## Task brief
Nothing but the line with "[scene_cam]" and the lines after it, through the end of the records below, is to be repeated, exactly as it is.

━━ Provided records

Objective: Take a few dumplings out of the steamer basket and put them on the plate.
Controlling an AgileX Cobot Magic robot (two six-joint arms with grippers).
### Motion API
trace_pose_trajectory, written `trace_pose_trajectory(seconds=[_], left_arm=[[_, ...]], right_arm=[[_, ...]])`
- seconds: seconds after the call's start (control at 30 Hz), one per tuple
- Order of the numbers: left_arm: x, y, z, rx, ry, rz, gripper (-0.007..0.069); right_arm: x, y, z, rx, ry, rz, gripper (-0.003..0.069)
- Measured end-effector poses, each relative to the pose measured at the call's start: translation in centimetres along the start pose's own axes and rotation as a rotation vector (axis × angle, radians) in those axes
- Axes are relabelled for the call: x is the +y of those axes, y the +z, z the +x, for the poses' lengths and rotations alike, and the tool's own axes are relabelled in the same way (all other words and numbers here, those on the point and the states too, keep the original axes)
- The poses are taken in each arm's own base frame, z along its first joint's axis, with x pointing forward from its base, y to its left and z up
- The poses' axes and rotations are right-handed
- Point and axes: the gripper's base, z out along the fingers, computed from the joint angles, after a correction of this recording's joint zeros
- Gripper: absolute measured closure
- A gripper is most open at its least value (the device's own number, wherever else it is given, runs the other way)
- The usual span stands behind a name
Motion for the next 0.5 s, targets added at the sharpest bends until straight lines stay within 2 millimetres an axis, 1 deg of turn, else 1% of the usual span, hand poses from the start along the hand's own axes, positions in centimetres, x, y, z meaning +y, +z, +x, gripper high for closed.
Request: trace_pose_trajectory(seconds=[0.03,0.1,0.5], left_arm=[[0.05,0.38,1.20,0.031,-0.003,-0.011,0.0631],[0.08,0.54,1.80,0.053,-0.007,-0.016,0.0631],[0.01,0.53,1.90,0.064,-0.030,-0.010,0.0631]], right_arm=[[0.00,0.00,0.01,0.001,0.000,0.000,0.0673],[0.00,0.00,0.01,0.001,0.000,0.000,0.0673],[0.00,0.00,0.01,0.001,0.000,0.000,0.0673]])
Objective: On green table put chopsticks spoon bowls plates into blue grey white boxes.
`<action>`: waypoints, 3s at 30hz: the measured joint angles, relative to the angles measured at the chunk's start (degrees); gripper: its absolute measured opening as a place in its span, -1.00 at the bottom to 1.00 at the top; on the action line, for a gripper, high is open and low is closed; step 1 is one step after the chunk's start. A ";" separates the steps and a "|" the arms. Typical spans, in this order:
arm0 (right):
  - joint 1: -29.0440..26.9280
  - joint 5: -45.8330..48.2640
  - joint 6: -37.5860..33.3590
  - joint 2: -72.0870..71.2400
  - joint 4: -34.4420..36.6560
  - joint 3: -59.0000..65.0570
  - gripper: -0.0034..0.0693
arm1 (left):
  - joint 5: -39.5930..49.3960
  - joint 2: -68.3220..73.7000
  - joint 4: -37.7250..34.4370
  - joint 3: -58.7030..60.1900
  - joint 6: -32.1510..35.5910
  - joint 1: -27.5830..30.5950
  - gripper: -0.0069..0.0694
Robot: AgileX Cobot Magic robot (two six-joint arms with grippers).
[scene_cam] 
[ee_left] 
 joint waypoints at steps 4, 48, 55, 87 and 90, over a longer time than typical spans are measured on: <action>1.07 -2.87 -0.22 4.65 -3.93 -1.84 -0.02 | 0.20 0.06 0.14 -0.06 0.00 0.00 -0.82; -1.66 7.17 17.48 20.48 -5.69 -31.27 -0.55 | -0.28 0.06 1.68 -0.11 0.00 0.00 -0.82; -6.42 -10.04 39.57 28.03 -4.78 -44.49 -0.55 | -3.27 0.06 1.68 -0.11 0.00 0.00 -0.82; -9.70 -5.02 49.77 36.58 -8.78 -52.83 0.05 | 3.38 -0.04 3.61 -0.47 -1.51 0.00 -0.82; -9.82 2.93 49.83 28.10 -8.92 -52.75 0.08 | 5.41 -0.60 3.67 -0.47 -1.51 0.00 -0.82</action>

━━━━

## Answer to the problem
[scene_cam] 
[ee_left] 
 joint waypoints at steps 4, 48, 55, 87 and 90, over a longer time than typical spans are measured on: <action>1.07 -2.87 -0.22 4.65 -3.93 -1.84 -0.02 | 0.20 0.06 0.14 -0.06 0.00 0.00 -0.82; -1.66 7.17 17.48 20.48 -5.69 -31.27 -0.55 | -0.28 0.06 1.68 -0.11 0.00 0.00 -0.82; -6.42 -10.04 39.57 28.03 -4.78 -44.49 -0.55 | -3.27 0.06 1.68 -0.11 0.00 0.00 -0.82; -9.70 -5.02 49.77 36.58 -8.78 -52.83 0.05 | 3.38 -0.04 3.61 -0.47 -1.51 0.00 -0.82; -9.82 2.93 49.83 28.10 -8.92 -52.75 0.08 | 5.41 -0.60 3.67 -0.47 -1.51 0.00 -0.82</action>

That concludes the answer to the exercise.